Cannabis continues to make its mark in the commercial real estate sector, a local broker said at a conference Wednesday.
“While we may or may not agree with the moral aspects of it, or even the medical aspects of it, it is a viable industry and it’s having a profound impact on our market, especially in the Class C and D properties where a lot of these for years of years have been in a state of obsolescence,” said Dave Looney of Legacy Commercial Property Advisors.
“You see a lot of demand in those areas, partly because it may end up being the only option for a lot of these businesses.”
Looney delivered the industrial market update at Tulsa Trends 2019 at Southern Hills Country Club. The conference was presented by the Oklahoma chapter of NAIOP, the Commercial Real Estate Development Association.
NAIOP is the leading organization for developers, owners and related professionals in office, industrial, retail and mixed-use real estate with more than 15,000 members in North America.
Looney spoke on a panel Wednesday with Grant Stewart (retail) of Wiggin Properties, Lisa Brandes (office) of McGraw Commercial Properties and Steven Watts (multifamily), CEO of Rose Rock Development Partners.
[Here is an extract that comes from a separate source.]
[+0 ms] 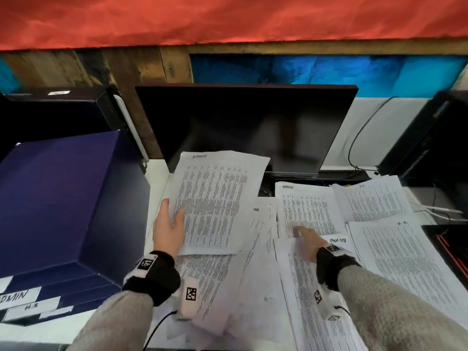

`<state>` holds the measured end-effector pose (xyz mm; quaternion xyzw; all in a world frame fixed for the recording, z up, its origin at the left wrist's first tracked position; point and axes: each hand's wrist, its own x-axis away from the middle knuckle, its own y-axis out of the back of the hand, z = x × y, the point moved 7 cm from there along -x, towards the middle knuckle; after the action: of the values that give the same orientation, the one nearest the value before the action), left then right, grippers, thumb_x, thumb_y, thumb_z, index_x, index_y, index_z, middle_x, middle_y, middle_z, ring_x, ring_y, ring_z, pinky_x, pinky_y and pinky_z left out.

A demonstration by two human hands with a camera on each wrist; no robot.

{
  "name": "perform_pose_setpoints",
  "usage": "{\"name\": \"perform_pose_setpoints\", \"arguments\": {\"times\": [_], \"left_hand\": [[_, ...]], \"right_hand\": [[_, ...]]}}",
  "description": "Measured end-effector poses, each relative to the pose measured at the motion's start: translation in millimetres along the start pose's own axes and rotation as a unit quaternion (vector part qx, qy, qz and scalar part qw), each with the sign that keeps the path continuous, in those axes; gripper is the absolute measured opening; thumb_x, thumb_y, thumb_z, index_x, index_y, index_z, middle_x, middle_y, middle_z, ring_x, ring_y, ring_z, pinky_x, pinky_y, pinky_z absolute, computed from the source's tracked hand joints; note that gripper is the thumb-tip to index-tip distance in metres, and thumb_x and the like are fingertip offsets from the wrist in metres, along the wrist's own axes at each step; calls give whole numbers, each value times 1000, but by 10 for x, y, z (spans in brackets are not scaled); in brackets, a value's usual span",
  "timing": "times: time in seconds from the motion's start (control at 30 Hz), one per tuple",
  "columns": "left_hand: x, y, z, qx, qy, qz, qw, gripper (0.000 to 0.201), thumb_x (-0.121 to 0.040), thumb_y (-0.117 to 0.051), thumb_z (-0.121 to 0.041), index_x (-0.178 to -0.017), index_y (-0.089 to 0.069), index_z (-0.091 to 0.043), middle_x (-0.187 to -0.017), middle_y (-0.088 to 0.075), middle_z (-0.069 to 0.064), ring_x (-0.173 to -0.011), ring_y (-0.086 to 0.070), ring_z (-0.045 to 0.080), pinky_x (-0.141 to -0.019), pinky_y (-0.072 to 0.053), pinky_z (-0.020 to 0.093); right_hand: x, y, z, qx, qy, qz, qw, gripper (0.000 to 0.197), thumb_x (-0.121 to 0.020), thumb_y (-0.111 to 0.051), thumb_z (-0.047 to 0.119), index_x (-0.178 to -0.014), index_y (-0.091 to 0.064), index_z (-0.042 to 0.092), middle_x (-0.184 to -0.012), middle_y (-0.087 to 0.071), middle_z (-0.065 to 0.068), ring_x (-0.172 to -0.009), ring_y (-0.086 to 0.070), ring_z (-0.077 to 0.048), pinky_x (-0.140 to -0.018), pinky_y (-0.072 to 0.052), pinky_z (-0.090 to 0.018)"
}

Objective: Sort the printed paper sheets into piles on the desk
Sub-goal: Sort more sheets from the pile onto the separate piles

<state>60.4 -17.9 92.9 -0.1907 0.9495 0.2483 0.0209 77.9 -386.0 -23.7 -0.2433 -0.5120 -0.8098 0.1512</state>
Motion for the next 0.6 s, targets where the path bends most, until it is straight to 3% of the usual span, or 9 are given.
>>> {"name": "perform_pose_setpoints", "arguments": {"times": [0.1,0.17,0.23,0.3,0.33,0.4,0.47,0.6], "left_hand": [[20,-79,-21,46,32,39,998,29,-96,-50,-10,-125,-48,-8,-114,-62,-1,-102,-59,12,-88,-47,28],[45,-137,-26,83,48,60,994,31,-95,-51,-8,-125,-49,-11,-115,-62,-1,-104,-61,11,-88,-49,27],[67,-209,-57,92,45,80,991,27,-94,-52,-7,-119,-50,-17,-112,-62,-6,-101,-61,3,-88,-51,26],[73,-272,-84,102,48,89,990,26,-94,-52,-8,-116,-49,-22,-109,-62,-11,-97,-60,-2,-86,-50,21],[68,-303,-77,112,56,90,988,25,-94,-53,-9,-116,-50,-21,-111,-62,-9,-100,-60,1,-88,-50,23],[38,-361,-56,150,75,89,982,31,-93,-55,-13,-124,-50,-17,-121,-61,-2,-111,-60,12,-96,-49,35],[11,-438,-64,185,83,93,975,35,-94,-55,-13,-128,-50,-17,-125,-61,1,-116,-59,18,-99,-47,41],[44,-762,-131,261,115,119,951,36,-95,-53,-8,-128,-50,-20,-125,-62,1,-116,-59,21,-99,-46,45]], "right_hand": [[2,-19,-85,35,-5,-1,999,66,-85,-57,8,-142,-28,22,-141,-31,-10,-116,-51,-32,-97,-46,-38],[1,-20,-86,46,-3,-15,999,64,-82,-64,11,-137,-33,22,-135,-29,-10,-102,-56,-30,-87,-50,-32],[-3,1,-88,54,6,-40,998,53,-83,-65,16,-129,-40,21,-131,-29,-10,-92,-55,-26,-85,-51,-31],[-2,26,-92,41,22,-53,997,28,-86,-58,12,-113,-51,18,-124,-33,-7,-89,-52,-23,-89,-49,-31],[18,55,-81,33,39,-56,997,16,-88,-52,8,-98,-55,20,-118,-35,-5,-88,-51,-21,-89,-48,-29],[59,151,-99,-3,65,-74,995,31,-86,-46,0,-70,-47,27,-99,-44,0,-86,-48,-18,-75,-44,-20],[160,305,-155,-70,75,-103,989,34,-81,-46,-5,-63,-47,24,-85,-53,4,-82,-52,-17,-63,-37,-16],[331,534,-418,-175,94,-155,968,38,-75,-45,-14,-62,-52,21,-80,-61,1,-81,-57,-19,-70,-40,-19]]}}
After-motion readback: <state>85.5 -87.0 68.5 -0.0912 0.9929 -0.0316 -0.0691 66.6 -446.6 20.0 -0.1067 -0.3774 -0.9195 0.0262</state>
In June 2018 Oklahoma voters approved State Question 788, which legalized marijuana for any medical use on a doctor’s recommendation. More than 200,000 patients have been licensed by the Oklahoma Medical Marijuana Authority, and about 7,000 business licenses have been granted.
“It is amazing just the amount of activity,” Looney said. “It’s going to continue to do that for a while.
“Most of these needs have been on the leasing side, primarily because of the upfront cost for setting up these operations in these facilities.”
Looney said it will be interesting to watch in 2020 if the medical marijuana business becomes saturated.
“But for the time being, cannabis is going to continue to have positive impact on vacancies and rental rates, and at some point it may have some point may have some impact on construction.”
Watts, who delivered the multifamily update, has a pair of projects downtown. People recently began moving into the 65-unit Adams Apartments, and his company also is working on a conversion of the Reunion Building into apartments and retail.
“Tulsa, as a whole, is not a ultra-dynamic, multifamily market, but we are, like the rest of the nation, experiencing growth,” he said.
Watts praised the George Kaiser Family Foundation’s Tulsa Remote program, which offers workers $10,000 to move to the city. The program approved 100 visitors in its first year and recently announced it would increase that number to 250 in year two.
“That’s huge,” said Watts, comparing the influx over 10 years to the arrival of a company bringing thousands of workers. “That’s going to impact the multifamily segment quite a bit, especially in downtown because that’s kind of where they are pushing.”